Dieselben Journalisten werden morgen dann wieder die Politikverdrossenheit der Bürger beklagen und Strategien empfehlen, um dagegen anzugehen. Und sie werden nicht in der Lage sein, das eigene Brett vor dem Kopf zu erkennen. Unempfindlichkeit gegen kognitive Dissonanz ist neben Dyskalkulie und Rechtschreibschwäche schließlich die vermutlich wichtigste Voraussetzung, um den Journalistenberuf heutzutage zu ergreifen.
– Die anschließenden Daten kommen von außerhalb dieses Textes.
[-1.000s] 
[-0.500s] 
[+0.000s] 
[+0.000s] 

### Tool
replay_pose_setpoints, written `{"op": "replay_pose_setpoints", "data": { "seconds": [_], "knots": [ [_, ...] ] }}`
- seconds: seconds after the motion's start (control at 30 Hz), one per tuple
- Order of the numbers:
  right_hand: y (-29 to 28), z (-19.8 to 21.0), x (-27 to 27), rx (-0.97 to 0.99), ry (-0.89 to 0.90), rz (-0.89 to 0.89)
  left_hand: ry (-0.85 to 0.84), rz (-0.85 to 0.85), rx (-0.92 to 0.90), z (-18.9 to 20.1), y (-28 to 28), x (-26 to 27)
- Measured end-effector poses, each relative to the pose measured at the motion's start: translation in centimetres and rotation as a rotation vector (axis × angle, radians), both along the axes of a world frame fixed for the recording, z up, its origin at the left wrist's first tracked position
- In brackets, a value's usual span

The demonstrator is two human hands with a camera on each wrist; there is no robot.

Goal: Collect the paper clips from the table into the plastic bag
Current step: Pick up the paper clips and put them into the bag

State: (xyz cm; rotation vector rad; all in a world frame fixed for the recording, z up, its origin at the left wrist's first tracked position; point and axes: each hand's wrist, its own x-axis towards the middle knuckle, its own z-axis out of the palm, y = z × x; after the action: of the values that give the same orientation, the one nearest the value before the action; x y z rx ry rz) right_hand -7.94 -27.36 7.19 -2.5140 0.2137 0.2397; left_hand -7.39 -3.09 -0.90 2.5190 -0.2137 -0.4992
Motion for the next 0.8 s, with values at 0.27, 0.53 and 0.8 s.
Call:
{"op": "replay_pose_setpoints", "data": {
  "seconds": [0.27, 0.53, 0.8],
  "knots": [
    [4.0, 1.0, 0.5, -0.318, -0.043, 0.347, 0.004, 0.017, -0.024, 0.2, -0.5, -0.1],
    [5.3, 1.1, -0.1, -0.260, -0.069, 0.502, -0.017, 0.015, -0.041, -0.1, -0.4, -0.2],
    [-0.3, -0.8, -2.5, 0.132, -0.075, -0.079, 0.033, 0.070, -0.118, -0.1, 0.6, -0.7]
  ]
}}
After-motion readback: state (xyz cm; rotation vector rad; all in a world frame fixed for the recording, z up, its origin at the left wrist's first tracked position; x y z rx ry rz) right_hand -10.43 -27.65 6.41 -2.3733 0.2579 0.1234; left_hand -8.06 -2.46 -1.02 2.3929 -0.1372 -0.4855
Die Pointe der ganzen Sache ist natürlich, dass die CDU in Thüringen im Prinzip der Empfehlung des Handelsblatt-Journalisten gefolgt ist. Über eine Empfehlung des Journalisten, wie dann mit einem etwaigen Erfolg eines Antrags umzugehen ist, dem dann frecherweise die AfD einfach zustimmt, ist noch nichts bekannt. Der Ausschuss für Political Correctness hält wahrscheinlich noch seine diesbezügliche Krisensitzung ab.